Friday, October 01, 2004

sin titulo

before i get into the nostalgia forum, i just wanted to ask lisa...if you still check this...did you send me that message after you got mine this afternoon? it was crazy timing, or maybe you're just quick on the draw. ps. did you ever get the toby lightman cd?

okay, back to the original topic. i got an email today from a good friend of mine whom i used to work with at austin kelley. he wrote that his time in atlanta and at austin kelley was the happiest time in his life. i started to wonder if that's how i was making out athens. i love being nostalgic, but i don't want to be one of those people that says, "that was the best time in my life". i feel like it's such a fatalist attitude, you know? it kind of says that things will never be better than that one point in your life. wow. what a depressing thought. please don't get me wrong, i loved athens. god, i loved everything that went along with it, but don't you guys agree that you DO want things to get better?

i suddenly sound like i've taken a complete 180 from my comments yesterday. (i haven't.) i just got to thinking about all of this today. it's odd you know? the thought of my days in athens literally makes me feel all warm and fuzzy, but i know it would never be the same if i went back. believe me, i keep trying to convince ashley to move there. we all know that will never happen. = ) but that's also because he knows it would be different. you guys wouldn't be there. the old red couch wouldn't be there. heather and i wouldn't be living together...or at bromsgrove. it was just a package deal. all of those components are what made me fall in love with that time and with athens. who is it that said, "you can never go back"? oh wait, i think that was me...but i probably said it for different reasons. ; ) nevermind.

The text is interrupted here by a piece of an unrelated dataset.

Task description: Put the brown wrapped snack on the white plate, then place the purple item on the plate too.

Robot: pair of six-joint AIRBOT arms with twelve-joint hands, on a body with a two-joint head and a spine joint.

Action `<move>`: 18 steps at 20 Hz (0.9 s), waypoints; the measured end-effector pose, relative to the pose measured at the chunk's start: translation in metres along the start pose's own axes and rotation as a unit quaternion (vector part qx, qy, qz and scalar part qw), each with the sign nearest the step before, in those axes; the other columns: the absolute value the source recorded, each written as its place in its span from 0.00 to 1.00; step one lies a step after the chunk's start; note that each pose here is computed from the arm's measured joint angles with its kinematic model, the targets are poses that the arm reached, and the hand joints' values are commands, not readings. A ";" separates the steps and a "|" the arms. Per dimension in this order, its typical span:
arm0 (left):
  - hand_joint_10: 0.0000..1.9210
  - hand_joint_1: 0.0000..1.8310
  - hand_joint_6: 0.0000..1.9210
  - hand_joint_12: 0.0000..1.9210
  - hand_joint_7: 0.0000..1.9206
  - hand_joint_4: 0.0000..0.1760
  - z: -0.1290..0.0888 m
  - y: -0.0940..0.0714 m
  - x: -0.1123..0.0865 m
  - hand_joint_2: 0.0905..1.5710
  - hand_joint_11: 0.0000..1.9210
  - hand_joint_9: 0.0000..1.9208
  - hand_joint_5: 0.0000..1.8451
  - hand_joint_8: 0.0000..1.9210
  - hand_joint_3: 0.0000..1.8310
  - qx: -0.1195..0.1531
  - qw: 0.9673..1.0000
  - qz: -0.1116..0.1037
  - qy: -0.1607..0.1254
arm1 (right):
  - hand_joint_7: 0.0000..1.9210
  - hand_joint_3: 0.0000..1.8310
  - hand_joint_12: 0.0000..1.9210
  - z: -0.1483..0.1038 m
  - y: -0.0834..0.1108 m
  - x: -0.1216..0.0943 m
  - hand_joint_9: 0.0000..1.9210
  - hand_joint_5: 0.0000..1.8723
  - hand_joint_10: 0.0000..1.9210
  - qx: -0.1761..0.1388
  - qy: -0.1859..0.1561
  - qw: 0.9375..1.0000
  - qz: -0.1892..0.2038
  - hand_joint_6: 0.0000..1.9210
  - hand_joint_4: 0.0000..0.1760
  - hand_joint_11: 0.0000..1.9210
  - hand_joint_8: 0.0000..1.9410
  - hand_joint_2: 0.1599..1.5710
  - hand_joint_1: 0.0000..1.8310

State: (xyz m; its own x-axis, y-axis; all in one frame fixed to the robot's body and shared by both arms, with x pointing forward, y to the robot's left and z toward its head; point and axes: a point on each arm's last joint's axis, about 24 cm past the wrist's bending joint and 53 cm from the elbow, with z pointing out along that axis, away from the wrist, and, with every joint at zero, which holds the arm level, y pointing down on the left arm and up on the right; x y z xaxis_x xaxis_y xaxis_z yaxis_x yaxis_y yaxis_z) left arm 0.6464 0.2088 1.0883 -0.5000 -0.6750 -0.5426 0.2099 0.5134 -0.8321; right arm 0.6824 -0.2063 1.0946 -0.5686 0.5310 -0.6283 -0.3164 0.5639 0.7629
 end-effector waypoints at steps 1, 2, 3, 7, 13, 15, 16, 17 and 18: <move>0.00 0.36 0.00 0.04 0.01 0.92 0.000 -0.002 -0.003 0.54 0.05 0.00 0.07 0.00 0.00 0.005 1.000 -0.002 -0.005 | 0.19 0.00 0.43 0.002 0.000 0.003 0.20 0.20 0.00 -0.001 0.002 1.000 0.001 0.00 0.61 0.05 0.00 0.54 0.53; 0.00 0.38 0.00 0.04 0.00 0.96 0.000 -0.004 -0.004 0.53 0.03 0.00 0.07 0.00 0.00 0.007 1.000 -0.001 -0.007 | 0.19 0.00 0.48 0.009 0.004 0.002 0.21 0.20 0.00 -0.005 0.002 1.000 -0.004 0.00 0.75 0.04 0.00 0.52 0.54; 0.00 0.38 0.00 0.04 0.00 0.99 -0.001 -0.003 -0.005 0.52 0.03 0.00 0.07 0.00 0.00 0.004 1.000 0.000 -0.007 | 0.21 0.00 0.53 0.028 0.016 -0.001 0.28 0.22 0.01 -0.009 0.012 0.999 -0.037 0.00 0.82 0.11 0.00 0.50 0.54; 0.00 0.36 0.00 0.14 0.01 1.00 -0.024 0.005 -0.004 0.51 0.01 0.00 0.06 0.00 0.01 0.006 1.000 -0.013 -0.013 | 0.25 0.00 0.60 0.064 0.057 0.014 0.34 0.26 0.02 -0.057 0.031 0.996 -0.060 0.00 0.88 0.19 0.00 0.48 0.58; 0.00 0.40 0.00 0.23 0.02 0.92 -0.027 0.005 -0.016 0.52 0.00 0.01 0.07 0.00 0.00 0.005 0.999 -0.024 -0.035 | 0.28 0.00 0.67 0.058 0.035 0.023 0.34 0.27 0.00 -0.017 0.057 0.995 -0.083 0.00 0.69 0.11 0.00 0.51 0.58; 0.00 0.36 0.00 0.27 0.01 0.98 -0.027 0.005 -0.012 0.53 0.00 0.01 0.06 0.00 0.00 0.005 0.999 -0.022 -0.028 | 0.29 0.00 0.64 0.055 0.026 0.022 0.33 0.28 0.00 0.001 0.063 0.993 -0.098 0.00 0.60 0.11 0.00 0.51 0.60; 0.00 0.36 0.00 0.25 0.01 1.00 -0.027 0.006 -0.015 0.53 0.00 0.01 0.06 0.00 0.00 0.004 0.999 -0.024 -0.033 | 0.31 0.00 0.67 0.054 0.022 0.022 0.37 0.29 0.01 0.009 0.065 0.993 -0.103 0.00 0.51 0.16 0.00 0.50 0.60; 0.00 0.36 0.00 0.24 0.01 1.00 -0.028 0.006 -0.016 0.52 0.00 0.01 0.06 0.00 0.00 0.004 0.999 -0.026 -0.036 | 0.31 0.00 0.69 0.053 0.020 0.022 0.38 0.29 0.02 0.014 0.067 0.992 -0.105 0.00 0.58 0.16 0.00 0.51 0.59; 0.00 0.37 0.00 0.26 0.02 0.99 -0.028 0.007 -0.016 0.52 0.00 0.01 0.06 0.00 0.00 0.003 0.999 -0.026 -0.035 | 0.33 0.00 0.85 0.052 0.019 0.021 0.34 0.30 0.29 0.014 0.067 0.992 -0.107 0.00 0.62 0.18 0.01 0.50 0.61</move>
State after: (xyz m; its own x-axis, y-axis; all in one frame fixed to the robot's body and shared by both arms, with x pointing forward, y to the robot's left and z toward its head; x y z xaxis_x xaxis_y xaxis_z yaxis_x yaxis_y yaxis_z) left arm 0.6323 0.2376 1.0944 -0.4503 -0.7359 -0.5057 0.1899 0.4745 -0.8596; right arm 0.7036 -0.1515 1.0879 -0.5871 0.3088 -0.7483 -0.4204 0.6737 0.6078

sorry for being so vocal tonight. this is very therapeutic. and hey, i didn't go to therapy yesterday. although, the topics of conversation would have been as follows:
1. station people
2. bosses
3. anger outbursts
4. did i mention my anger outbursts?
great fun, eh?

it's kind of like grace tonight on w&g...therapy costs money. AA meetings don't. and hey, you guys know me better than i know myself. and well, i like our little chats. (although, heather - i swear you've gone into hiding...and lisa, well, where have you been hiding?

alright, i've done enough rambling for one night. hope to see you guys chiming in soon.